Exercise description →
Repeat the data exactly. Pictures are not part of the copy.

Supplied data →
/---

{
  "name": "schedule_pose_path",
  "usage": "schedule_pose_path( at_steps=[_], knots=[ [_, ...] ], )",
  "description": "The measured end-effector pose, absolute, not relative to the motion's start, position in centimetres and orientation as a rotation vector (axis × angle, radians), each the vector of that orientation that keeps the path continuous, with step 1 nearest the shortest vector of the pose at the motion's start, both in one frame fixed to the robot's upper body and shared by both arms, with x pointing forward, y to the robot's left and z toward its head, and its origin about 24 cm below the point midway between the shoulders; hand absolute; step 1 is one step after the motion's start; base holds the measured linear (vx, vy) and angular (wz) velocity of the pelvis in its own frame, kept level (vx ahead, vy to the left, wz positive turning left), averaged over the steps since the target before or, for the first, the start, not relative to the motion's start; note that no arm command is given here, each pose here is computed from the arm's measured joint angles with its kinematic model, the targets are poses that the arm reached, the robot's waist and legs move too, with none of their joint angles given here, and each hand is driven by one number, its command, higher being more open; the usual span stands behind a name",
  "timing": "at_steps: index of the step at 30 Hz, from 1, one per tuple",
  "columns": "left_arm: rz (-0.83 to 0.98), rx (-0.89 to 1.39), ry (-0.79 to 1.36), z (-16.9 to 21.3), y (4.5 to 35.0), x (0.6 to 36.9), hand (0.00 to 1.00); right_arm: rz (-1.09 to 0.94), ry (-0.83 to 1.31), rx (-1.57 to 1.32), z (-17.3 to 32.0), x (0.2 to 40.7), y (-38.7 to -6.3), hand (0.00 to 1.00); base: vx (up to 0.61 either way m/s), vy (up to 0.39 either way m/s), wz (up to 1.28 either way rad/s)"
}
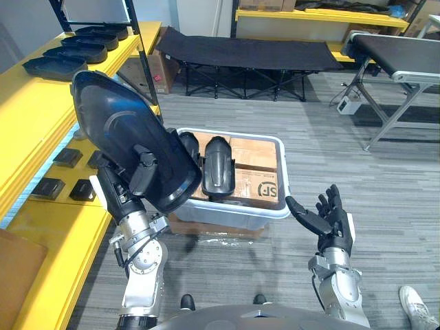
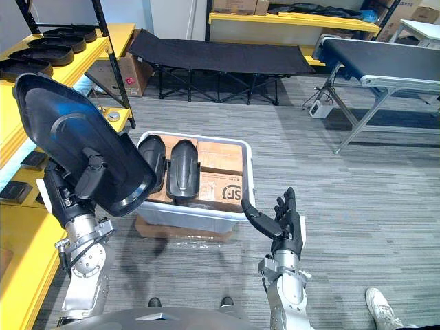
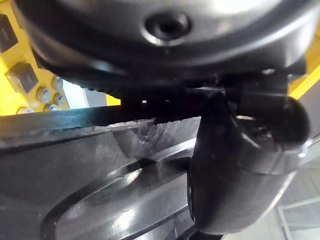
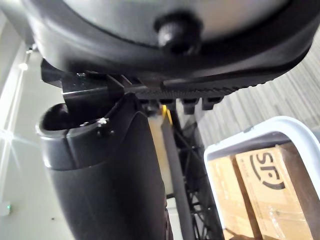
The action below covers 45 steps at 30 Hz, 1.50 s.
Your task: Walk over and take three plastic housings, then place them on the shelf
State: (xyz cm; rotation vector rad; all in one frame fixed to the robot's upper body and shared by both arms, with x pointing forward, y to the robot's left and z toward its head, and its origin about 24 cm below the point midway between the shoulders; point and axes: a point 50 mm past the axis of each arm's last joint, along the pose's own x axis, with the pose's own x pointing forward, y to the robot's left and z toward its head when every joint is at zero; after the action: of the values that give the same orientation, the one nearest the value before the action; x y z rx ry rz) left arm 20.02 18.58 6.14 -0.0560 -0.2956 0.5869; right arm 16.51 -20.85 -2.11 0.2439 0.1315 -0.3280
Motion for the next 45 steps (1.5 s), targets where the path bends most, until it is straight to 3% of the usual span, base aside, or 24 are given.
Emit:
schedule_pose_path(
  at_steps=[8,13,19,29,34,40,45],
  knots=[
    [0.653,-0.061,-0.371,7.9,19.7,18.9,0.00,-0.220,0.088,0.272,-1.5,18.9,-19.5,1.00,0.02,-0.004,0.29],
    [0.772,-0.021,-0.484,10.4,22.3,16.7,0.00,-0.091,0.017,0.227,0.5,22.7,-16.7,1.00,0.00,-0.024,0.64],
    [0.852,-0.010,-0.441,9.7,24.1,14.5,0.00,-0.019,-0.015,0.229,1.7,24.6,-15.5,1.00,-0.03,0.011,0.26],
    [0.755,0.013,-0.366,9.0,23.5,14.8,0.00,0.098,0.051,0.201,1.0,24.4,-14.8,1.00,-0.03,0.009,0.00],
    [0.507,-0.089,-0.304,7.5,20.1,17.3,0.00,-0.118,0.031,0.195,1.2,21.8,-19.2,1.00,0.01,0.037,1.63],
    [0.457,-0.081,-0.274,6.9,19.8,17.3,0.00,-0.105,0.034,0.229,0.7,21.5,-17.9,1.00,0.03,0.081,0.30],
    [0.238,-0.059,-0.300,7.5,18.1,18.4,0.00,-0.162,0.085,0.226,-0.5,19.8,-18.5,1.00,0.06,0.063,0.76]
  ],
)
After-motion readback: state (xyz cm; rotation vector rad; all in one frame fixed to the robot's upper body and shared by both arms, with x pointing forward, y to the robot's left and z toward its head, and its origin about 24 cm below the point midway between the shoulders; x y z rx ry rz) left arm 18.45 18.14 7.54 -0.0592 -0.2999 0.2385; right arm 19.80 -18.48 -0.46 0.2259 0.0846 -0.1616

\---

Output of the task →
{
  "name": "schedule_pose_path",
  "usage": "schedule_pose_path( at_steps=[_], knots=[ [_, ...] ], )",
  "description": "The measured end-effector pose, absolute, not relative to the motion's start, position in centimetres and orientation as a rotation vector (axis × angle, radians), each the vector of that orientation that keeps the path continuous, with step 1 nearest the shortest vector of the pose at the motion's start, both in one frame fixed to the robot's upper body and shared by both arms, with x pointing forward, y to the robot's left and z toward its head, and its origin about 24 cm below the point midway between the shoulders; hand absolute; step 1 is one step after the motion's start; base holds the measured linear (vx, vy) and angular (wz) velocity of the pelvis in its own frame, kept level (vx ahead, vy to the left, wz positive turning left), averaged over the steps since the target before or, for the first, the start, not relative to the motion's start; note that no arm command is given here, each pose here is computed from the arm's measured joint angles with its kinematic model, the targets are poses that the arm reached, the robot's waist and legs move too, with none of their joint angles given here, and each hand is driven by one number, its command, higher being more open; the usual span stands behind a name",
  "timing": "at_steps: index of the step at 30 Hz, from 1, one per tuple",
  "columns": "left_arm: rz (-0.83 to 0.98), rx (-0.89 to 1.39), ry (-0.79 to 1.36), z (-16.9 to 21.3), y (4.5 to 35.0), x (0.6 to 36.9), hand (0.00 to 1.00); right_arm: rz (-1.09 to 0.94), ry (-0.83 to 1.31), rx (-1.57 to 1.32), z (-17.3 to 32.0), x (0.2 to 40.7), y (-38.7 to -6.3), hand (0.00 to 1.00); base: vx (up to 0.61 either way m/s), vy (up to 0.39 either way m/s), wz (up to 1.28 either way rad/s)"
}
The action below covers 45 steps at 30 Hz, 1.50 s.
Your task: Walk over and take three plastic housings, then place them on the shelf
State: (xyz cm; rotation vector rad; all in one frame fixed to the robot's upper body and shared by both arms, with x pointing forward, y to the robot's left and z toward its head, and its origin about 24 cm below the point midway between the shoulders; point and axes: a point 50 mm past the axis of each arm's last joint, along the pose's own x axis, with the pose's own x pointing forward, y to the robot's left and z toward its head when every joint is at zero; after the action: of the values that give the same orientation, the one nearest the value before the action; x y z rx ry rz) left arm 20.02 18.58 6.14 -0.0560 -0.2956 0.5869; right arm 16.51 -20.85 -2.11 0.2439 0.1315 -0.3280
Motion for the next 45 steps (1.5 s), targets where the path bends most, until it is straight to 3% of the usual span, base aside, or 24 are given.
Emit:
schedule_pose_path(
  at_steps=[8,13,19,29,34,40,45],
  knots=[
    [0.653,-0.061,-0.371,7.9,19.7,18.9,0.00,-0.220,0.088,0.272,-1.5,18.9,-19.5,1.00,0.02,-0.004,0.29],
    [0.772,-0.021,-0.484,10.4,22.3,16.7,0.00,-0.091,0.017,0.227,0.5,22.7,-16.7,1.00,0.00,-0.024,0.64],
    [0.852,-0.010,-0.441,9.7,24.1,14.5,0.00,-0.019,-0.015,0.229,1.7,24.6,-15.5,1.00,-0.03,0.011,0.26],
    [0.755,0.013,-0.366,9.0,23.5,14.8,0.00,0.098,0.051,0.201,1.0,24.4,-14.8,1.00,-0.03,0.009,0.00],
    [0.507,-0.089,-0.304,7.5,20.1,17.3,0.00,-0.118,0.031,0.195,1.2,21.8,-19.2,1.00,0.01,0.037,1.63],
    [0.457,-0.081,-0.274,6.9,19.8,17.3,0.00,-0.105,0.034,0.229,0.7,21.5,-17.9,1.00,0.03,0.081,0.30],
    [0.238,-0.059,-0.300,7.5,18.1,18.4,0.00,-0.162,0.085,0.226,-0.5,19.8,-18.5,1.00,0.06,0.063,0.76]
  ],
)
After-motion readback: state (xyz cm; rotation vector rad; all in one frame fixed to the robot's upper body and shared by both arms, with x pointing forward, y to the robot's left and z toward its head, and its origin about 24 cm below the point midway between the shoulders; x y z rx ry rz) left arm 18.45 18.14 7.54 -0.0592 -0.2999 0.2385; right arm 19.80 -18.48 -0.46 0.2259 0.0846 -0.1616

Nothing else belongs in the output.